Aims And Overall Results
1.Identify CTL escape mutations that reduce viral replicative capacity (RC).
We have defined in detail new mutational pathways of HIV escape from CTL responses. We focus in individuals carrying B*5703 and B*13. These HLA alleles are associated with control of HIV infection. We have show that selection of CTL escape mutations in conserved regions of HIV proteome, mainly Gag reduce replicative capacity. The mechanism underlying this fitness cost can be structural (B*5703 Gag KF11) or functional (B*13 Gag RI9). Moreover, we have identified CTL escape mutants in the context of Cw*0303/0304 to contribute to our understanding in HLA-C driving HIV evolution.
2.Address the evolutionary consequences of escape mutations that reduce viral RC.
We have investigated the capacity of HIV to adapt to CTL responses. We have demonstrated that HIV evolves to overcome the fitness cost associated to certain escape mutations (B*5703 and KF11). In other cases the fitter escape virus will out compete the others variants (B*13 and RI9). Accumulation of compensatory mutations and transmission of those variants will contribute to the lost of epitopes as the epidemic evolves. Another effect of viral evolution and selection of escape virus will be virus adaptation to HLA.
3.Define the contribution to HIV control of low fitness escape variants transmitted during early paediatric infection.

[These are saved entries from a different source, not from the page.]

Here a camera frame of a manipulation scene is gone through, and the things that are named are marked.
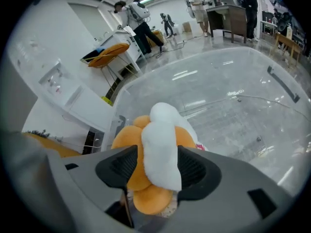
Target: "black pants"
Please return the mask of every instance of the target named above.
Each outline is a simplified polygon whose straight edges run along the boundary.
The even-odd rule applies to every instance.
[[[173,34],[174,34],[174,33],[173,33],[173,29],[172,29],[172,27],[170,26],[170,23],[169,23],[168,21],[164,22],[164,30],[165,30],[166,36],[169,35],[169,33],[168,33],[168,31],[167,31],[167,28],[170,29],[171,35],[173,35]]]
[[[254,29],[257,24],[257,11],[252,9],[246,9],[246,37],[254,38]]]
[[[146,48],[146,52],[147,53],[151,52],[151,48],[150,48],[150,45],[149,45],[149,43],[147,41],[146,36],[148,36],[149,39],[151,39],[159,47],[163,46],[163,42],[161,42],[159,40],[159,38],[156,37],[156,35],[151,32],[151,30],[150,30],[150,28],[149,28],[149,26],[148,26],[148,24],[146,22],[143,22],[137,28],[135,28],[134,32],[140,38],[140,41],[142,42],[142,44]]]

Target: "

We have adjusted our cohort studies in the context of early paediatric HIV infection. We have studied the virologic and immunologic characteristics of a group of progressors vs non-progressor in early paediatric infection. Virus isolates show a significative reduction in viral replication in the group of non-progressors. Moreover, the presence of B*57 footprints may have contributed to viral control in non-progressors. In contrast, viruses from progressors have better replicative capacity. Two of the progressors share HLA-alleles with their mothers losing any chance to mount a potent immune response if escape variants have been transmitted.
Relevant Achievements
During the period of the Marie Curie contract the topic of our research, the cost to HIV of immune escape, has been a field of increase interest in the HIV scientific community. We have been one of leading groups to illustrate the apparent trade-off available to the virus between evasion of Gag CTL recognition and the consequences on viral fitness. Viral attenuation is reach through CTL escape but at the same time selection of compensatory mutations and viral evolution counterpart the fitness cost. All the findings achieve during this period increase our understanding of protective immunity and will be of direct relevance to vaccine design. Specially, following the recent failure of the most promising CTL-based vaccine candidate in the STEP trial.